India Elevated to Strategic Trade Authorization - 1 List
- 03 Aug 2018
- 4 min read
The United States (US) has eased controls on high-technology dual-use exports to India by elevating her to the Strategic Trade Authorisation - 1 (STA-1) list.
- US has traditionally had a very restrictive export licensing regime The export of defence and dual-use technology by the US is almost always based on two factors — US national security, and the recipient’s regional stability.
- In 2011, as part of the export control reforms initiative, the US government came up with the concept of Strategic Trade Authorisation (STA) — a move towards a licence-free or license exemption regime.
- Two lists were created — STA-1 and STA-2 — and countries that were not part of either list had to apply for a licence for every item on the export control list.
- STA-1 and STA-2 established a hierarchy among those the US was willing to certify as “good countries” that would not contribute towards “proliferation” in the world.
- STA-1 countries have license-free access to almost 90% of dual-use technology and are eligible to import items that are controlled for reasons of national security, chemical or biological weapons, etc., irrespective of whether the technology or item impacts regional stability or American national security.

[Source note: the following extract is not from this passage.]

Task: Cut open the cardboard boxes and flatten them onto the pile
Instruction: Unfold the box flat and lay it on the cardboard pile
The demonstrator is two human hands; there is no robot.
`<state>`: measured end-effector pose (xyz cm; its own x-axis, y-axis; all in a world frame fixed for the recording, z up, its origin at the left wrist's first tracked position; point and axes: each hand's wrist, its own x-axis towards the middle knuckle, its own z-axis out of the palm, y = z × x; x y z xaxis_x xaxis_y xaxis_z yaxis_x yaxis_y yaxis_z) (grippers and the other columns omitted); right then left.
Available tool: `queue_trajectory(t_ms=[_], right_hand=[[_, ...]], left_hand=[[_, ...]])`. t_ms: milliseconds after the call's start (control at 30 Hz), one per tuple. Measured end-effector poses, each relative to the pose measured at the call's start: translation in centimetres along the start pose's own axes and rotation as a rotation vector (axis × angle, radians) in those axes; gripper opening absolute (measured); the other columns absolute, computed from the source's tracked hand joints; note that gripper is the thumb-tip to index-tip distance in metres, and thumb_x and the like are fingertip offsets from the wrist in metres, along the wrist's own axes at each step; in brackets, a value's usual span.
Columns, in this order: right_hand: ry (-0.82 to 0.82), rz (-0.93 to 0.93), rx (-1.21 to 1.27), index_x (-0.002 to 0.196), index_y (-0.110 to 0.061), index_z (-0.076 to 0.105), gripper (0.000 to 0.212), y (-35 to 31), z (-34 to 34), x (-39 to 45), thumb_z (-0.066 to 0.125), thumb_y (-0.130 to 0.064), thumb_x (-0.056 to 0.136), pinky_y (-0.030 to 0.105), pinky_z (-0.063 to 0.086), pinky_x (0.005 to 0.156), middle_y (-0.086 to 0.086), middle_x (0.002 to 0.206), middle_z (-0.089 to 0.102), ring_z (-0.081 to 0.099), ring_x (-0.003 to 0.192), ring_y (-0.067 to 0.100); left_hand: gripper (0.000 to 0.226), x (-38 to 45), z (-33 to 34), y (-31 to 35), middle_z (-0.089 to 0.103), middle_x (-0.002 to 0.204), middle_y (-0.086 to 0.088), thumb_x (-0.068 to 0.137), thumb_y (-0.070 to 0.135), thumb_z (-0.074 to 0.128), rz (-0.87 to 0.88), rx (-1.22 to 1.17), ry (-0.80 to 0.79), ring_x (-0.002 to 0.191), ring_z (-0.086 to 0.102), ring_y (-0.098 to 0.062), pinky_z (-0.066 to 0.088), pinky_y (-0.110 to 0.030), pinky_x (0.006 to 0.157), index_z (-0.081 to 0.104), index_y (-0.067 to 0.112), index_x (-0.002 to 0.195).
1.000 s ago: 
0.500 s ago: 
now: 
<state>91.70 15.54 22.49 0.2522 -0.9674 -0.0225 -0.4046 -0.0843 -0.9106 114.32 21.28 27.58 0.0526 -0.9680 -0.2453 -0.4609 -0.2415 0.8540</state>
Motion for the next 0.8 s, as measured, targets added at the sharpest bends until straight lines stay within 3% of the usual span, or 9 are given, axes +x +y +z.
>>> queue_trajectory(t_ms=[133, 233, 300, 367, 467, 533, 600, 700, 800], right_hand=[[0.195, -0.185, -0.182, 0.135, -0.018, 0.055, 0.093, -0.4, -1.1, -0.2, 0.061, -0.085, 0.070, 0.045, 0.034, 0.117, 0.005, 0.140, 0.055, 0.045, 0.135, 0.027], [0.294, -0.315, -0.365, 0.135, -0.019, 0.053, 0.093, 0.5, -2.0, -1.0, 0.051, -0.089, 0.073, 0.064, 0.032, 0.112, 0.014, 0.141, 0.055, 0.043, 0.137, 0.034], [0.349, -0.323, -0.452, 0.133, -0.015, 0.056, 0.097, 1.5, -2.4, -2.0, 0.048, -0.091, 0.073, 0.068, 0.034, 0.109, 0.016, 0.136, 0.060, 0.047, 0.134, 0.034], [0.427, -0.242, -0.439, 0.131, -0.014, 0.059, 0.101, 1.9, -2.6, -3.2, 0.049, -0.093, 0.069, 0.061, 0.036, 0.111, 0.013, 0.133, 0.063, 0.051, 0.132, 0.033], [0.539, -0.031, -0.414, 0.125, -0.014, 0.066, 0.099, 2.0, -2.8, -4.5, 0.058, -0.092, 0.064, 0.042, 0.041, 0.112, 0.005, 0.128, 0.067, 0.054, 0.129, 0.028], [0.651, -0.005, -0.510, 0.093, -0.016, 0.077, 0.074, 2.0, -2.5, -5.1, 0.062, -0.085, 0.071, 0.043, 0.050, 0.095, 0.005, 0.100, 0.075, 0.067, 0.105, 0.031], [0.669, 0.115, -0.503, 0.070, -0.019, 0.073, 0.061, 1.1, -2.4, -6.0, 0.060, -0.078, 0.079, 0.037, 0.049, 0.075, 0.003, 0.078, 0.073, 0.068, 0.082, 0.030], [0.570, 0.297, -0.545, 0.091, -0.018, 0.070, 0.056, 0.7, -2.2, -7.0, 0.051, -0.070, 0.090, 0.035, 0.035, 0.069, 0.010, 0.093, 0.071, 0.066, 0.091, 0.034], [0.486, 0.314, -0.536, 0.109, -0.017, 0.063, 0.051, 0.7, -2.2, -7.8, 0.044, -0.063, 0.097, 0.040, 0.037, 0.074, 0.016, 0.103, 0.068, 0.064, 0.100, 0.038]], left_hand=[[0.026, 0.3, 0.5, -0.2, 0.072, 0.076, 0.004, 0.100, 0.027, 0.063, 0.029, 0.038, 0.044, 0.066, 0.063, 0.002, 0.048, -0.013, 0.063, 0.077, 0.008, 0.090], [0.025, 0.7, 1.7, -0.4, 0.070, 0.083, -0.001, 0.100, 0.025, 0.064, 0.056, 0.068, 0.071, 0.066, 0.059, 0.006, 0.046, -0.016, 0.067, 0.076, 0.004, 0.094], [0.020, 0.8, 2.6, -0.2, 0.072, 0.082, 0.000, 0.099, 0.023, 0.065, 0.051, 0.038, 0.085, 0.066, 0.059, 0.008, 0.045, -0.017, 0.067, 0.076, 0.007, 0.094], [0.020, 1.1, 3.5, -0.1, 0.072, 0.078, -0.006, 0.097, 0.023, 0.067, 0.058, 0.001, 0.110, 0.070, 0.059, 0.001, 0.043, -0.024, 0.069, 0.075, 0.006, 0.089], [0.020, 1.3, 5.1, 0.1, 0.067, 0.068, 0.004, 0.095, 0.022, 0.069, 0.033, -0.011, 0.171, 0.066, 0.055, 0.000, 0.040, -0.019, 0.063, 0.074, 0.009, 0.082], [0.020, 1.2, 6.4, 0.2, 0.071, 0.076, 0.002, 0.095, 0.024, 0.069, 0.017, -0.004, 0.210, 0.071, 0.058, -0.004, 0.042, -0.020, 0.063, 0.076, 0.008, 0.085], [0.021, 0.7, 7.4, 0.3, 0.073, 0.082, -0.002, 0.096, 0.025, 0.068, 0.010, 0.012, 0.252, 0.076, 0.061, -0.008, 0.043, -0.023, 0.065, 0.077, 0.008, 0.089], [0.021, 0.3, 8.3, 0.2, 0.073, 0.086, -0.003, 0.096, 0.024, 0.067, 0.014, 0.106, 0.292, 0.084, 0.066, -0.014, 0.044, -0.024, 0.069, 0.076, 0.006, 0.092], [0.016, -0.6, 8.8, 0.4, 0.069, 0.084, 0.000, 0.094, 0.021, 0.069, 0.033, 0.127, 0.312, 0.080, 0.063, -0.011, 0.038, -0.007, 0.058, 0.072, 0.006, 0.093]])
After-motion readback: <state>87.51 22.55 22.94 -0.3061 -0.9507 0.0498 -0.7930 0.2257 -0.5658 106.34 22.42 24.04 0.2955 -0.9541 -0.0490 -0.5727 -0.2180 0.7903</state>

- Countries in the STA-2 list enjoy some form of licensing exemption, but cannot access dual-use items/technology that may impact regional stability, or contribute to nuclear non-proliferation, etc.
Significance for India
- The decision to put India in STA-1, despite not being a member of all four multilateral export control regimes, is a “reaffirmation” of its “impeccable record” as a responsible member of multilateral export control regimes.
NOTE: The four multilateral export control regimes are Wassenaar Arrangement (WA), Missile Technology Control Regime (MTCR), Australia Group (AG) and Nuclear Suppliers Group (NSG). India is not a member of NSG as China has been blocking India's entry.

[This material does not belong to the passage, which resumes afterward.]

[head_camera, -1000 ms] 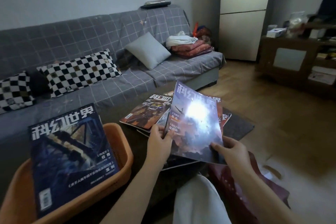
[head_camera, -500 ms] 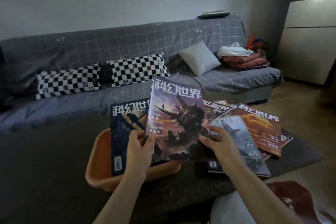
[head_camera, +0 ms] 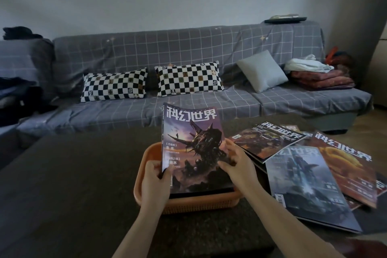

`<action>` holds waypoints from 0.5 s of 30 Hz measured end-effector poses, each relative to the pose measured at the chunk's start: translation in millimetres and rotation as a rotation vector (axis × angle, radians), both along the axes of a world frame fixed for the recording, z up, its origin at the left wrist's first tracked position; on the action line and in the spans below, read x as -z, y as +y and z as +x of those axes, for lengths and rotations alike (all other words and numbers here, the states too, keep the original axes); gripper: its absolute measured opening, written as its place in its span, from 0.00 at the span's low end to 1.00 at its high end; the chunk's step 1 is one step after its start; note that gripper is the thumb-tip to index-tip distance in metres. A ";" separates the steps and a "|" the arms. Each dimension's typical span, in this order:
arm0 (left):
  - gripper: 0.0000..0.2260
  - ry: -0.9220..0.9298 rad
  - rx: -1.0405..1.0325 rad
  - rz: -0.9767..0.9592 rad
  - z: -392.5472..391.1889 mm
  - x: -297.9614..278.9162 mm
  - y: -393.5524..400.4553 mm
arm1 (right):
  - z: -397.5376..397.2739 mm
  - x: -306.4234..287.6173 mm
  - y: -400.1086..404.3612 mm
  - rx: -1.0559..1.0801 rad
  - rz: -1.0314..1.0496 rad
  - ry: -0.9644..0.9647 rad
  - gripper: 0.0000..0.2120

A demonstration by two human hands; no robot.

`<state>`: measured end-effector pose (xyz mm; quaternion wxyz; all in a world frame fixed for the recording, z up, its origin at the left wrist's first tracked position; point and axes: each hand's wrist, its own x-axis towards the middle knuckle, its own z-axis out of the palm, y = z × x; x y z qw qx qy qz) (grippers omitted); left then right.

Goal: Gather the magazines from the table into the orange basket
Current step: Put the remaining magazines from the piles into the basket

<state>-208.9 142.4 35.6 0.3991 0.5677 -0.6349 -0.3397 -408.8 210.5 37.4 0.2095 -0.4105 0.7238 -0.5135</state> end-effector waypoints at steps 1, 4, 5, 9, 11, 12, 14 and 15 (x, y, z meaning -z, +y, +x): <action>0.08 -0.051 -0.005 -0.024 1.9 0.9 0.3 | 1.1 1.7 -1.4 0.007 0.016 0.036 0.24; 0.10 -0.166 0.026 -0.057 6.3 3.9 -1.4 | 4.5 5.9 -2.1 0.060 0.041 0.135 0.24; 0.10 -0.189 0.039 -0.052 7.8 3.9 -2.6 | 5.4 6.9 -2.1 0.071 0.046 0.149 0.24; 0.14 -0.234 0.086 -0.006 11.2 0.8 -6.3 | 8.4 7.4 -2.6 0.073 0.107 0.156 0.23; 0.22 -0.259 0.080 0.028 11.7 0.4 -8.9 | 9.6 5.8 -3.1 0.067 0.137 0.178 0.23; 0.25 -0.270 0.083 0.044 12.0 0.4 -10.6 | 10.0 5.5 -3.1 0.067 0.154 0.200 0.23; 0.29 -0.293 0.102 0.064 13.0 0.8 -15.3 | 9.8 6.9 -2.9 0.073 0.182 0.239 0.24; 0.30 -0.303 0.119 0.071 13.4 1.0 -18.0 | 9.1 7.4 -3.3 0.069 0.192 0.250 0.25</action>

- Being part of STA-1 could open up doors for both sales and manufacturing in India as it is expected to lead to greater high-technology trade and commerce. According to US estimates, India’s not being part of STA-1 has resulted in a “lost opportunity” worth $10 billion over the last seven years since 2011.
- Post the US Senate passing the National Defence Authorization Act (NDAA), 2019, the elevation could be seen as another step in stronger India-US relations and could forge closer defence and commerce partnerships.

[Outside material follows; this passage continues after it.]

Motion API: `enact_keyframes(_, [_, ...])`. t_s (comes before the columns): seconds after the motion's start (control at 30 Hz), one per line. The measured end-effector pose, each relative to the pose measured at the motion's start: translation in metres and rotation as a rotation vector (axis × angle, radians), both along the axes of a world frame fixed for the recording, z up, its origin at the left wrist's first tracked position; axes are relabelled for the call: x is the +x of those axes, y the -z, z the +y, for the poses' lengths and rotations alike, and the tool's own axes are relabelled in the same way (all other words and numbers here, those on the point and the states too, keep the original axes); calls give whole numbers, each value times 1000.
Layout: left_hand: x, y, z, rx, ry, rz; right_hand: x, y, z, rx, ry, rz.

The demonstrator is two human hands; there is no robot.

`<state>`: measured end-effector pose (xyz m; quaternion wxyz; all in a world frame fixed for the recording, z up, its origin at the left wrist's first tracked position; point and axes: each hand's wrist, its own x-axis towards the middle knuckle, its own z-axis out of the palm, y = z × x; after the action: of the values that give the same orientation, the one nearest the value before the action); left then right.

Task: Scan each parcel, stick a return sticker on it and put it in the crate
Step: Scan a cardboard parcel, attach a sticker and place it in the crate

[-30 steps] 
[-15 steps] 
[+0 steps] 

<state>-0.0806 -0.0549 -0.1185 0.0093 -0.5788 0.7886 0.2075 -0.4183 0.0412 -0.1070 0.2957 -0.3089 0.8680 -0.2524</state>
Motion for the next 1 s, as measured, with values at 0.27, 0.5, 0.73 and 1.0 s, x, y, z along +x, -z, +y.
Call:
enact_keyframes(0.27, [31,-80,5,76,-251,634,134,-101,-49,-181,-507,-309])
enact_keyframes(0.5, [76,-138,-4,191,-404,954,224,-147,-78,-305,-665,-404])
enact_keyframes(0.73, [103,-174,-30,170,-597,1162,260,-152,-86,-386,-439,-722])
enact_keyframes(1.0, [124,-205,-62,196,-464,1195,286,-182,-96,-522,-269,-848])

- STA-1 provides India greater supply chain efficiency, both for defence and for other high-tech products, that will increase activity with US systems, the interoperability of the systems, and it will reduce time and resources needed to get licensing approved.
NOTE: National Defence Authorization Act (NDAA), 2019
- The US Senate passed the National Defence Authorization Act (NDAA) 2019. The act sought to amend a law threatening secondary sanctions against American strategic partners, such as India, who conducts significant business with Russia.
- The move is being seen as a major relief to India, as it paves the way for it purchases the Russian S400 Triumf.